En mai 1997, Arnaud accorde une interview au journal L’Humanité (3) deux jours avant la tenue de La Marche pour la vie, un événement de AIDES pour mobiliser contre le sida et interpeller la classe politique alors que des élections législatives se profilent ; elles ont été provoquées par la fameuse dissolution de l’Assemblée nationale, décidée par Jacques Chirac. Interrogé sur le sens de cette marche, le président de AIDES explique des choses qui, curieusement, résonnent aujourd’hui encore, 25 ans plus tard. « La marche n'est pas un défilé politique, mais ses effets seront politiques. Car ceux qui marchent croient à des choses importantes, comme un avenir républicain. Ils haïssent les intégrismes et les rejets. Ils sont opposés à toutes les formulations fascistes de M. Le Pen. Quelle que soit l'issue des élections, AIDES demande quelles responsabilités effectives prendront les élus dans la lutte contre le sida. Est-ce qu'ils ont compris que l'épidémie continue malheureusement à se développer avec perfidie ? »

Dans un magnifique texte d’hommage : « Se souvenir d'Arnaud Marty-Lavauzelle », Gwen Fauchois, ancienne vice-présidente d’Act Up Paris, rappelait sa singularité et sa force. « Penser à Arnaud et c'est aussitôt son sourire et sa chaleur qui me reviennent.

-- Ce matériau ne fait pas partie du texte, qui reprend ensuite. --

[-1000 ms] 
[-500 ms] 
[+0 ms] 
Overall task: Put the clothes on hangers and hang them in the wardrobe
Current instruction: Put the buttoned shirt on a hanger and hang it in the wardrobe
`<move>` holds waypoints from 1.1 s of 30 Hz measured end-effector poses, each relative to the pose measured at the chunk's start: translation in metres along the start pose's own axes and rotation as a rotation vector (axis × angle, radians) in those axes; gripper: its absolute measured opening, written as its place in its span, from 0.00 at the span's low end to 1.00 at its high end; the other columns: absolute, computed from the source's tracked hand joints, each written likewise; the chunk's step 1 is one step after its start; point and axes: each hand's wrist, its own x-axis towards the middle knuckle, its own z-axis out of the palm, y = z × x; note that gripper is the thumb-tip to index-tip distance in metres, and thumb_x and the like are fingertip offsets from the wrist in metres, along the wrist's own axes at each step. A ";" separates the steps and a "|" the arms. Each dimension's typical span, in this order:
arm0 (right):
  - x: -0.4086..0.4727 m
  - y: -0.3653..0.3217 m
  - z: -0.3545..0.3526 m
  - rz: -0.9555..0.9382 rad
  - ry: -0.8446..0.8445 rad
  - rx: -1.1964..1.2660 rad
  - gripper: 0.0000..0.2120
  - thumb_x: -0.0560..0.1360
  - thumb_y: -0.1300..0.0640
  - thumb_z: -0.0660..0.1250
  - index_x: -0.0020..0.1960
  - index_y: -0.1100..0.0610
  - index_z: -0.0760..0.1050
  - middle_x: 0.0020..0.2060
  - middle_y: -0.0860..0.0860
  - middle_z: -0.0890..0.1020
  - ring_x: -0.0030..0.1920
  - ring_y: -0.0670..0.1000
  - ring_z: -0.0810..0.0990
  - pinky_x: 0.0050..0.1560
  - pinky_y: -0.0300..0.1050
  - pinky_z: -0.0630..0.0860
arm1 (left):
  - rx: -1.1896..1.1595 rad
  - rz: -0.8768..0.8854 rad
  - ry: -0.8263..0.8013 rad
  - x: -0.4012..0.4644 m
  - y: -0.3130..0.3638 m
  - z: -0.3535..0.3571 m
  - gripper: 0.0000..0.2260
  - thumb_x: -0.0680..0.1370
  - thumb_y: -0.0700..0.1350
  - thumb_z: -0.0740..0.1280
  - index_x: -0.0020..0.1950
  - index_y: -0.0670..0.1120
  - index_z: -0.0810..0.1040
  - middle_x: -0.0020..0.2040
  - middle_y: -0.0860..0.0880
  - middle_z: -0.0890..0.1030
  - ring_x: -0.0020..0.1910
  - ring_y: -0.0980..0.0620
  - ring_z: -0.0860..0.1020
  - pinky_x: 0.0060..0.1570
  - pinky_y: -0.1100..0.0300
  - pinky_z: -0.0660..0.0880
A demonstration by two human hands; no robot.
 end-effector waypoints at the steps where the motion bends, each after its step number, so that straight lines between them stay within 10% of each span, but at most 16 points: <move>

C’est un souvenir charnel, une sensation physique. Arnaud rayonnait, dégageait par sa seule présence une solidité et une détermination rassurantes. Évidemment, sa stature n’y était pas pour rien. Ce côté grand ours bienveillant et serein avait un aspect enveloppant et celles et ceux qui ont cru qu’ils avaient trouvé un partenaire accommodant, se sont vite heurtés à son exigence tranquille. Trompés par l’aisance avec laquelle il portait les attributs d’une classe au pouvoir, ils sous-estimaient l’acuité de sa colère et la fermeté de ses engagements. Arnaud avait compris très vite l’intérêt stratégique pour nos luttes qu’il y avait à jouer avec les codes, les présupposés, les interprétations trop rapides et faciles de nos interlocuteurs (…) Il savait, quand il le jugeait nécessaire, laisser Act Up monter en première ligne, placer la barre le plus haut possible et faire passer ensuite la demande formulée par AIDES comme raisonnable et fruit de compromis, pour arracher bien plus que ce que le gouvernement avait initialement compté accorder ». Et Gwen de conclure au terme d’un texte puissant et beau : « C’est tout le paradoxe de la généalogie de nos luttes. Il ne doit pas y avoir d’ombre du commandeur sur nos mouvements. Dont la dimension collective est l’une de nos principales directions. Elle a pourtant des figures. Arnaud Marty-Lavauzelle était l’une d’entre elles ».

(1) : « Le sida a vaincu son infatigable combattant », par Éric Favereau, Libération, 14 février 2007.
(2) : Arnaud Marty-Lavauzelle, portrait, par Éric Favereau, Libération, 13 octobre 1995.
(3) : « Arnaud Marty-Lavauzelle : nous sommes à la moitié du chemin du combat contre le sida », L’Humanité, jeudi 22 mai  1997.